We're just the support is kind of and we're very
excited about just the future the girls, her business, my business.
It's just that's why I said content because like I'm
(54:33):
we're good right now and we're very excited about the future.
Like I don't know, is something like gonna happen? If
am I waiting for something to happen?
Speaker 5 (54:40):
Like free will? It's human beings. We have free will.

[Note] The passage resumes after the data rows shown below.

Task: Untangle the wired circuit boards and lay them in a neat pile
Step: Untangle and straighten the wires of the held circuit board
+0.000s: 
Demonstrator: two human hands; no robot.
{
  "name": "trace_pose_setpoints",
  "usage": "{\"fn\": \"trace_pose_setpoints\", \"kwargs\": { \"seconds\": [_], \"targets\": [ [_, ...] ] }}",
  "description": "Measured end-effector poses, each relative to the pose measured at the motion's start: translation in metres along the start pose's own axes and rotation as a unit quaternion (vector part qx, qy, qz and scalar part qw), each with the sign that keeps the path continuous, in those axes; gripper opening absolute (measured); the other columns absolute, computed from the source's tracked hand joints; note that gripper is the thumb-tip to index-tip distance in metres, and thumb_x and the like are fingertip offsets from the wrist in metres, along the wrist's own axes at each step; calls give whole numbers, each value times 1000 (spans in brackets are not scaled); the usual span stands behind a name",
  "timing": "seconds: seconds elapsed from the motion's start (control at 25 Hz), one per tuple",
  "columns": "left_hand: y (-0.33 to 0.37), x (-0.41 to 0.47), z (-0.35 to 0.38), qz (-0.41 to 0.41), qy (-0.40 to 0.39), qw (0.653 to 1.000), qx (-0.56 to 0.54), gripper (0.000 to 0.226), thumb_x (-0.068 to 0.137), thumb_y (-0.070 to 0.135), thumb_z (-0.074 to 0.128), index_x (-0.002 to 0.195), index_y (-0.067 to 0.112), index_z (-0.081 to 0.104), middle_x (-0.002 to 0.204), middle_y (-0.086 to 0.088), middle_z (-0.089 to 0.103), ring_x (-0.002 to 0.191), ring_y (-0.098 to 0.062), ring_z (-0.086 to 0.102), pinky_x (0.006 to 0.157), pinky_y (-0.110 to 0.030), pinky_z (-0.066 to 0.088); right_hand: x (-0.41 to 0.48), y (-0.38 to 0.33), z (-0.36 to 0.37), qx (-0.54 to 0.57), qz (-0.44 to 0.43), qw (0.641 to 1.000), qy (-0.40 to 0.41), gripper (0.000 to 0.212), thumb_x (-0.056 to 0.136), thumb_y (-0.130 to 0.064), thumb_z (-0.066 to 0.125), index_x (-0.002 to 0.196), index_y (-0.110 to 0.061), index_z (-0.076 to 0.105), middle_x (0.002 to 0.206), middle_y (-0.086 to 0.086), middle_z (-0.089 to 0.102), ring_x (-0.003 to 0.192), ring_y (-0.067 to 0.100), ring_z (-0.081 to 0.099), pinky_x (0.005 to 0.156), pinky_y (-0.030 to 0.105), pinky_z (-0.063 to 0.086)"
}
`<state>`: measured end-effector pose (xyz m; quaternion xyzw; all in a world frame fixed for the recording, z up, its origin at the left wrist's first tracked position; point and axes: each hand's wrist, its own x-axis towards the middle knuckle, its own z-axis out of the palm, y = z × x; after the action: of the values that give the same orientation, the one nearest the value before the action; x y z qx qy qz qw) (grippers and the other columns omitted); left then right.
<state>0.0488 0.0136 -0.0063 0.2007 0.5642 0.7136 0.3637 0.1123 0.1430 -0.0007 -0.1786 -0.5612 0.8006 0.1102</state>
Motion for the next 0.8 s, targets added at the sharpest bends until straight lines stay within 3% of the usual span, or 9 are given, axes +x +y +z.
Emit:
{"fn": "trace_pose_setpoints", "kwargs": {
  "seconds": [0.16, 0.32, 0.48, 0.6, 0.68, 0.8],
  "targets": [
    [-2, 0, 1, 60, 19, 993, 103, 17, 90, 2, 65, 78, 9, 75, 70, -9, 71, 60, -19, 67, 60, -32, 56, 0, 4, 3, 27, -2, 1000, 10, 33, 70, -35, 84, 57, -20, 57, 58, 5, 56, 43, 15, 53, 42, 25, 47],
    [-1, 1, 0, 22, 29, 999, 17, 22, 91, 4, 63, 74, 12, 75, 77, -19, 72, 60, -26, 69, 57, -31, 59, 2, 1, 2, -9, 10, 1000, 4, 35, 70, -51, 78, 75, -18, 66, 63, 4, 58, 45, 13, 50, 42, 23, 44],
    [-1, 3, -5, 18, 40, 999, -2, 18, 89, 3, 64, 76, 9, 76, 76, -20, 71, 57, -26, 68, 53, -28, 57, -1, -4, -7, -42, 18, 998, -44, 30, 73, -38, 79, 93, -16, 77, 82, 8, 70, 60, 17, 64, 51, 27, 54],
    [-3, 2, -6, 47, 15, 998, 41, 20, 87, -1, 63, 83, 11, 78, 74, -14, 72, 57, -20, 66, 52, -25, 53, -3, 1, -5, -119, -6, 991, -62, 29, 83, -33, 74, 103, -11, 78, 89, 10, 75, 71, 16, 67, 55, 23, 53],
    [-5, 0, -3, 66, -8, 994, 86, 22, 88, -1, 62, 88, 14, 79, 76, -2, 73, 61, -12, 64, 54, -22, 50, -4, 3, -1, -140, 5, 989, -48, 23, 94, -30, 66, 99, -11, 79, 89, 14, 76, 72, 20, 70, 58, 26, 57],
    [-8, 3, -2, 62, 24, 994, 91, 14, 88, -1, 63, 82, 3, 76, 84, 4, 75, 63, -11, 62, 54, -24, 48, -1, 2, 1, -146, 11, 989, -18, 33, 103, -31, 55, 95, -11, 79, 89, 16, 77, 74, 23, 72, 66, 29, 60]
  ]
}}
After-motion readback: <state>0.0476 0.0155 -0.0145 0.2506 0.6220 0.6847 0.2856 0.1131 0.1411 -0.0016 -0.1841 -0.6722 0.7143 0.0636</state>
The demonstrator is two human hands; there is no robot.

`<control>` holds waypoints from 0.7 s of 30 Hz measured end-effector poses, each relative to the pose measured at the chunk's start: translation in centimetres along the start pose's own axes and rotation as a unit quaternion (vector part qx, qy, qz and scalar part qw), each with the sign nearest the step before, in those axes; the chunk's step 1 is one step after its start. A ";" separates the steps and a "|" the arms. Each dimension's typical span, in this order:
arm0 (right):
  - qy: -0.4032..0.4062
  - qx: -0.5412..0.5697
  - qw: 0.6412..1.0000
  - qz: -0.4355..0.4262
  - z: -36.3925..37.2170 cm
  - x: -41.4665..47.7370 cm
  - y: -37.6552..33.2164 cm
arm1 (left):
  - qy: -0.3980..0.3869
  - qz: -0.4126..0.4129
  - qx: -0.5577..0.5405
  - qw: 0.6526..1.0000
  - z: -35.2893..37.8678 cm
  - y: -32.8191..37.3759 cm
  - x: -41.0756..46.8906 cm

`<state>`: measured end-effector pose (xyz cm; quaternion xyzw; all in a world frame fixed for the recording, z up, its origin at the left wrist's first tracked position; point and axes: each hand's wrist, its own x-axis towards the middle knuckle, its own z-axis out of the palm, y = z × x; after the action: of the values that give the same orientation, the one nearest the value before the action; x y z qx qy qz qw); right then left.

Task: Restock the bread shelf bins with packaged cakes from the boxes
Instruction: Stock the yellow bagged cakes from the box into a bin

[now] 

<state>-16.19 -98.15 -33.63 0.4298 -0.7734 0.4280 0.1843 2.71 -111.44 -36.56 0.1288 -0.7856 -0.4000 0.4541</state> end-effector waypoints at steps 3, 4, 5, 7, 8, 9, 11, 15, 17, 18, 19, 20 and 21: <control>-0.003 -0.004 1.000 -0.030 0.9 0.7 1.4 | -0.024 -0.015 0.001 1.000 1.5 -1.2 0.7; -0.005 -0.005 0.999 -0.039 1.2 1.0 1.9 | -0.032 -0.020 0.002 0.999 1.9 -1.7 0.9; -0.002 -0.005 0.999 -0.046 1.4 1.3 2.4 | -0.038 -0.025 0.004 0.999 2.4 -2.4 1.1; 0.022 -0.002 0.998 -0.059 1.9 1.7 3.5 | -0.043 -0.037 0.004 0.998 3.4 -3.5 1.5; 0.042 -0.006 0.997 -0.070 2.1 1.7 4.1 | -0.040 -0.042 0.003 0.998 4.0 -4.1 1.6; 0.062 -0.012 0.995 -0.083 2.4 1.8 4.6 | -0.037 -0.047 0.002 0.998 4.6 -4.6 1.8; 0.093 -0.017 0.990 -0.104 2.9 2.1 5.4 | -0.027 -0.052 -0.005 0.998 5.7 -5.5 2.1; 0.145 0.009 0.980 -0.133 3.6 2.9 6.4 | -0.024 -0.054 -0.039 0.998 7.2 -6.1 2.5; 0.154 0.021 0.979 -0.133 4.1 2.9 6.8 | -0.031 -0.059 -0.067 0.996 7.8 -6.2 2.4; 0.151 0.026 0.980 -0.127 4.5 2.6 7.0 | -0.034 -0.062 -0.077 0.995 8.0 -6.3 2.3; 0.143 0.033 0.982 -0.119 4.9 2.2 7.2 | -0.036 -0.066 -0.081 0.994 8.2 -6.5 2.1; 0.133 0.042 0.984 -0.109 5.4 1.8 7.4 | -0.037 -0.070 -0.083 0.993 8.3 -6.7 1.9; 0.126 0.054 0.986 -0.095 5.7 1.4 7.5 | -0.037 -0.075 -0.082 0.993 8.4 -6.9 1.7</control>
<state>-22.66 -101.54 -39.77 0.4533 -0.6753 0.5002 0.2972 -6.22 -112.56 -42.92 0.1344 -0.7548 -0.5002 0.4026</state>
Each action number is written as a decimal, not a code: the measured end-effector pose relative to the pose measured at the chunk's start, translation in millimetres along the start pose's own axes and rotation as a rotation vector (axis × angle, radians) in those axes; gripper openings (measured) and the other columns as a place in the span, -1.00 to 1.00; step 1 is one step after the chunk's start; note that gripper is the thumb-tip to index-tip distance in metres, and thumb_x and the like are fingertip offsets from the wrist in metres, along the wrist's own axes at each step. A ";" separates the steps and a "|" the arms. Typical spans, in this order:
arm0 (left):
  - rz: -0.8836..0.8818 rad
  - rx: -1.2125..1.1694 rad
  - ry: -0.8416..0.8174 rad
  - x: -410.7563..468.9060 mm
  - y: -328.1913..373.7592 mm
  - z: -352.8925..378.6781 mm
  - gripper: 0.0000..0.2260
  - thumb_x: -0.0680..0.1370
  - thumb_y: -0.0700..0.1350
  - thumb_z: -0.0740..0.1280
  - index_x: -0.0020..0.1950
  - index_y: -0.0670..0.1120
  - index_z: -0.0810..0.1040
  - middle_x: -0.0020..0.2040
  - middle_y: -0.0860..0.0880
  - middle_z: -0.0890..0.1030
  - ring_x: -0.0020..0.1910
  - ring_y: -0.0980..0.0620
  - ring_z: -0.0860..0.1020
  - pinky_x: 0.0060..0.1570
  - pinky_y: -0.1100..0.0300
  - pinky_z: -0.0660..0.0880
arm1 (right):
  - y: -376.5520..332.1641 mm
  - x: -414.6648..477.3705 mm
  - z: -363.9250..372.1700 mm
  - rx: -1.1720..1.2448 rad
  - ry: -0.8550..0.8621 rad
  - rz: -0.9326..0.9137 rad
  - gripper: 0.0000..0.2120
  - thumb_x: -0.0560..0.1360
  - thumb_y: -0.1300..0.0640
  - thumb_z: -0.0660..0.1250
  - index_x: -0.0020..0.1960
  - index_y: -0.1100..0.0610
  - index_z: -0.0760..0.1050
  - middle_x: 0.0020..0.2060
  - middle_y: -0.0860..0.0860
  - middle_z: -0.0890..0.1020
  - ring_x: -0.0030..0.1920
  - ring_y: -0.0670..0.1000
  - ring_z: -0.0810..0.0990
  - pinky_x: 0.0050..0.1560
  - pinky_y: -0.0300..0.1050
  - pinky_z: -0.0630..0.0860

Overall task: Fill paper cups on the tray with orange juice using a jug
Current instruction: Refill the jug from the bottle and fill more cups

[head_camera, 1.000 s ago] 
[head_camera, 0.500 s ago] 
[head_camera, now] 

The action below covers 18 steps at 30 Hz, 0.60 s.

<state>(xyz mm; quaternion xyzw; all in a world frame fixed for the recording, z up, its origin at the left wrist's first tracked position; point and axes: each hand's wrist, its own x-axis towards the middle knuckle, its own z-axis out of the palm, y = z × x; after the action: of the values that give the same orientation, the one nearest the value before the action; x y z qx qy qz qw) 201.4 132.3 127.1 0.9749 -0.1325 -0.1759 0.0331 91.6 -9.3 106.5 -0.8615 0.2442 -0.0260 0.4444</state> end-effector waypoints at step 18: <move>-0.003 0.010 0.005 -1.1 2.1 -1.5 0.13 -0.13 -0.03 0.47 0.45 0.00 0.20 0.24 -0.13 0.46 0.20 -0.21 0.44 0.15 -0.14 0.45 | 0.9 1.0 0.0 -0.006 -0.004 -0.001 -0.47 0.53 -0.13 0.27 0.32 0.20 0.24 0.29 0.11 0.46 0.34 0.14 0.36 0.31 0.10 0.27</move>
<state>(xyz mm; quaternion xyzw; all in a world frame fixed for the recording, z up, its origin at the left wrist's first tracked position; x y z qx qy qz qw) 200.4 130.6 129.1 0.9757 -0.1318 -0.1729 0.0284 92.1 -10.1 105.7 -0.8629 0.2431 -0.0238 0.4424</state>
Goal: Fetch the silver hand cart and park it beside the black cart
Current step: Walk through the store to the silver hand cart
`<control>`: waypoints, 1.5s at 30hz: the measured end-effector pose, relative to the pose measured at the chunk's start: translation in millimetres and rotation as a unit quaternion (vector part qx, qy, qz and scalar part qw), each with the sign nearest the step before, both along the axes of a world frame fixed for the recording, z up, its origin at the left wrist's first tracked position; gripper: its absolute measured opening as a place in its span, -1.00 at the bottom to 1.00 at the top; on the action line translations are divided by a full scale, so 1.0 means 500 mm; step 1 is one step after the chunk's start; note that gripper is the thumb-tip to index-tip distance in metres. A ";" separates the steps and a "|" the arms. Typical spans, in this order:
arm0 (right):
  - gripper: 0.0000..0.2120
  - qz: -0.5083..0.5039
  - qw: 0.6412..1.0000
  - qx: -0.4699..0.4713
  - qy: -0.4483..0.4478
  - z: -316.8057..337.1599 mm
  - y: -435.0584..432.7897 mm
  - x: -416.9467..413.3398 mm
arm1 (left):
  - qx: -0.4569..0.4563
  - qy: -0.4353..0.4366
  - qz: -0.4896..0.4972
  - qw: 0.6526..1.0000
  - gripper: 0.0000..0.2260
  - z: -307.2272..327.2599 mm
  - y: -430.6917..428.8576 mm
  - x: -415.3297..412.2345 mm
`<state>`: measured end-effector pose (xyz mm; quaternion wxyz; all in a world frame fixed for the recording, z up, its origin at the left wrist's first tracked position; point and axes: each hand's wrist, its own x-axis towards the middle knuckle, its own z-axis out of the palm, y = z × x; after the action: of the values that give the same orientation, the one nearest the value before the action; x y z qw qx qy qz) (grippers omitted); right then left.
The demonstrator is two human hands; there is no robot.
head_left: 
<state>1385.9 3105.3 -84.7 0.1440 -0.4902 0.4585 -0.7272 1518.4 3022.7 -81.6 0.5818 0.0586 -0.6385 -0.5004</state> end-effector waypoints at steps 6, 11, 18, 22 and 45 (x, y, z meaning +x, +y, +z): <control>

So I think I had to learn that the hard way,
like when he left and realizing, oh, you can leave
any time you want, Like it's a choice. It's a
choice to stay together every day. And I think that
that is one of the things, and also treat your
(55:01):
spouse like they're your best friend because they are. Like
at the end of the day, that's the person that
gets you. I feel so confident that he understands me
like nobody else does. And I turned to him for
advice on how to just like think like a normal person,
because sometimes I can, you know, go.
Speaker 6 (55:24):
And like, no, that's not what we do here.
Speaker 5 (55:31):
Really keep me grounded, so I.
Speaker 6 (55:35):
Forget that that's not normal.
Speaker 4 (55:40):
Well, I love the day by day like you just
take it one day at a time, and you choose
each other and you love each other.
Speaker 6 (55:47):
You know what.
Speaker 4 (55:47):
We learned so much about the two of you, Jenny
and Dave, and so has everyone else listening.
Speaker 3 (55:53):
So thank you for being open and being real. It's
not easy.
Speaker 4 (55:58):
It's not easy at all to talk about these things,
but everybody goes through it, and so I just I
love how relatable and down to earth and real both
of you were.
Speaker 3 (56:07):
So thank you well you too as well.
Speaker 6 (56:09):
We always we had a blast when we were in
San Francisco. You guys are great.
Speaker 5 (56:15):
It was fun.
Speaker 6 (56:15):
It was too short. I know you guys were tired,
but we need to make another run run one day.
Speaker 1 (56:21):
See now, We're going to be annoying next time we
see you because now we have all these relationship questions.
Speaker 2 (56:26):
Ask you guys.
Speaker 3 (56:28):
Remember that time.
Speaker 4 (56:29):
It's like we've just been along this ride with you
for all these years, and so now we know all
your history, we can have really fun, in depth conversation
next time we see you too, which hopefully will be soon.
Speaker 2 (56:39):
Yes, guys, thank you all so much.
Speaker 1 (56:40):
We will see y'all soon, having us City appreciate it.